Items listed in a dataset:

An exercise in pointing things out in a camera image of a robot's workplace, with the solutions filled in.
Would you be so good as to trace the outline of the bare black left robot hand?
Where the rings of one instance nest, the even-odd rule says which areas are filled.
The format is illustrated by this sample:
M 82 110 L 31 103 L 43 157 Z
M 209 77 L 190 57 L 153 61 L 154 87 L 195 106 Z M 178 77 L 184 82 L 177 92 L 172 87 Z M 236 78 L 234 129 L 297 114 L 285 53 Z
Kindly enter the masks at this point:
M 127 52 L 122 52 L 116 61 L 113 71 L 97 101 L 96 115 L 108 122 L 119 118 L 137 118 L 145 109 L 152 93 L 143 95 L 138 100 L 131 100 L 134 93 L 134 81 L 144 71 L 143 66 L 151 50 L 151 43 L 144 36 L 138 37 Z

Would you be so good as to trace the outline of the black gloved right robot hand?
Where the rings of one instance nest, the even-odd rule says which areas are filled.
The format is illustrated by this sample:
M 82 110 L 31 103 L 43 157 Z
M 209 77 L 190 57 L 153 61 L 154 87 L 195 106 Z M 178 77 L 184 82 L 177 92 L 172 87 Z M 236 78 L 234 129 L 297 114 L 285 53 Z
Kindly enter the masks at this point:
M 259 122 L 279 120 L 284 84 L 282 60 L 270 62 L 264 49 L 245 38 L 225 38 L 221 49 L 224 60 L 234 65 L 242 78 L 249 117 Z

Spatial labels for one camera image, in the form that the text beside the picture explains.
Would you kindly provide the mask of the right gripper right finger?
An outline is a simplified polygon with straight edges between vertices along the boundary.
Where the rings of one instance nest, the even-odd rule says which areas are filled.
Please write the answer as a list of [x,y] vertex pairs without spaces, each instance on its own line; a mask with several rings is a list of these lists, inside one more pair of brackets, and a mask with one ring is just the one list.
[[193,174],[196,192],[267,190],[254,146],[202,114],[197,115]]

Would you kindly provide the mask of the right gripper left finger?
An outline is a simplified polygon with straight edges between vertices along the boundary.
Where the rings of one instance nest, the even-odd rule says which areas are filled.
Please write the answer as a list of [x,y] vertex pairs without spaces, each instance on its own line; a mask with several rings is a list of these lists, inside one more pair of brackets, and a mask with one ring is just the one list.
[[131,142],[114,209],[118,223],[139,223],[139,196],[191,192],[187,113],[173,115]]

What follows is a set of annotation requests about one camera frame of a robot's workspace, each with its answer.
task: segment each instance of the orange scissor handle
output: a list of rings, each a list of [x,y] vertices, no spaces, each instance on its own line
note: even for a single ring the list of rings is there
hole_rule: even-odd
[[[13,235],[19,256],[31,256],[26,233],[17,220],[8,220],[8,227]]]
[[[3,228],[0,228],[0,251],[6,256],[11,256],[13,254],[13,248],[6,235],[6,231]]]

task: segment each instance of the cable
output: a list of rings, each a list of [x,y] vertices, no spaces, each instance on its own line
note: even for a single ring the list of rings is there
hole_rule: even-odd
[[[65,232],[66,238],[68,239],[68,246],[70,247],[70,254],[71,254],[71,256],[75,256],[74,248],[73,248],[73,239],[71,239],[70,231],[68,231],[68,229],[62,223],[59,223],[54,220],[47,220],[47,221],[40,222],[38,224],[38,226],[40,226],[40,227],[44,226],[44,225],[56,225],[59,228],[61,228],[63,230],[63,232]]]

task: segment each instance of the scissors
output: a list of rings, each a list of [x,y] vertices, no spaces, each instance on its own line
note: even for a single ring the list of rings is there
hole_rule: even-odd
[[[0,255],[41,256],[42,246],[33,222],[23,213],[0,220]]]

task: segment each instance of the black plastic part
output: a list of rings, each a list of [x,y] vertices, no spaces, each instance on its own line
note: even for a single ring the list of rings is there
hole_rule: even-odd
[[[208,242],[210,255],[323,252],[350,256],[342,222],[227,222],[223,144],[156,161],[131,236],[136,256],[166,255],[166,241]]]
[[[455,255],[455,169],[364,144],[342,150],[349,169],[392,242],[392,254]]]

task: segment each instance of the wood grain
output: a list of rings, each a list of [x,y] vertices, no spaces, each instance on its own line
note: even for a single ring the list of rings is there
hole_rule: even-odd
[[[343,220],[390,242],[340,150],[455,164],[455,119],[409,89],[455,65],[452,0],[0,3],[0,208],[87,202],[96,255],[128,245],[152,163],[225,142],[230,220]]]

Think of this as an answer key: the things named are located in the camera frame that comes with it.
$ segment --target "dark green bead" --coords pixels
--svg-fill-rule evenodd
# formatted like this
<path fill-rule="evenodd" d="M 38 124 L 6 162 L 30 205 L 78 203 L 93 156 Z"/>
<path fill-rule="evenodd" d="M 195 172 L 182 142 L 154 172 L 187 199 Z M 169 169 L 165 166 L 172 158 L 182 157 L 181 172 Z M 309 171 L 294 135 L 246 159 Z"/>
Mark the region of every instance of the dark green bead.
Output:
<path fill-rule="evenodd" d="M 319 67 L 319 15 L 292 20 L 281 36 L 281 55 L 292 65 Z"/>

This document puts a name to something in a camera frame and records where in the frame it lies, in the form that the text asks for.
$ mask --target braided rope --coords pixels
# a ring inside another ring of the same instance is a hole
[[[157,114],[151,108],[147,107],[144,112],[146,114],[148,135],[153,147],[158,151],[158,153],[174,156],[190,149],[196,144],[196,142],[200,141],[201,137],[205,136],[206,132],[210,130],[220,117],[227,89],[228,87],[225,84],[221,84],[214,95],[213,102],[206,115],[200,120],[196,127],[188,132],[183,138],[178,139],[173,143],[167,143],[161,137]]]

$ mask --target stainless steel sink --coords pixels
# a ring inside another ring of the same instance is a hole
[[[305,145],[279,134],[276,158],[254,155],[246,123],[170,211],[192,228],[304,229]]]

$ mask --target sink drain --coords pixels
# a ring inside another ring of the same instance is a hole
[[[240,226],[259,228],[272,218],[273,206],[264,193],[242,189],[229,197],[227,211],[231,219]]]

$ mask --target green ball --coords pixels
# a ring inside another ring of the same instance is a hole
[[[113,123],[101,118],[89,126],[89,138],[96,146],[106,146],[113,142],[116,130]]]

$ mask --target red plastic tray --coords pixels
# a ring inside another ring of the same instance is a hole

## Exercise details
Every line above from the line with "task: segment each instance of the scissors" to the line with "This document puts" is wanted, ends included; write them out exactly and add no other line.

## Response to the exercise
task: segment each instance of the scissors
output: a list of rings, each a list of [x,y] vertices, no spaces, each instance on its own line
note: even for a single ring the list of rings is there
hole_rule: even-odd
[[[0,255],[41,256],[42,246],[33,222],[23,213],[0,220]]]

task: segment each instance of the black plastic part
output: a list of rings, each a list of [x,y] vertices, no spaces, each instance on its own line
note: even for a single ring the list of rings is there
hole_rule: even-odd
[[[208,242],[210,255],[323,252],[350,256],[342,222],[227,222],[223,144],[156,161],[131,236],[136,256],[166,255],[166,241]]]
[[[455,255],[455,169],[364,144],[342,150],[349,169],[392,242],[392,254]]]

task: segment each instance of the wood grain
output: a list of rings, each a list of [x,y] vertices, no spaces, each instance on its own line
note: even for a single ring the list of rings is there
hole_rule: even-odd
[[[343,220],[390,242],[340,150],[455,164],[455,119],[409,89],[455,65],[452,0],[0,3],[0,208],[87,202],[96,255],[128,245],[152,163],[225,142],[230,220]]]

Think of this as an answer key: the things named are located in the camera frame that comes with it.
$ segment --target "dark green bead" --coords pixels
--svg-fill-rule evenodd
# formatted like this
<path fill-rule="evenodd" d="M 38 124 L 6 162 L 30 205 L 78 203 L 93 156 Z"/>
<path fill-rule="evenodd" d="M 195 172 L 182 142 L 154 172 L 187 199 Z M 169 169 L 165 166 L 172 158 L 182 157 L 181 172 Z M 309 171 L 294 135 L 246 159 Z"/>
Mark the region of every instance of the dark green bead.
Output:
<path fill-rule="evenodd" d="M 319 67 L 319 15 L 292 20 L 281 36 L 281 55 L 292 65 Z"/>

This document puts a name to something in a camera frame and records where in the frame it lies, in the form that the text asks for.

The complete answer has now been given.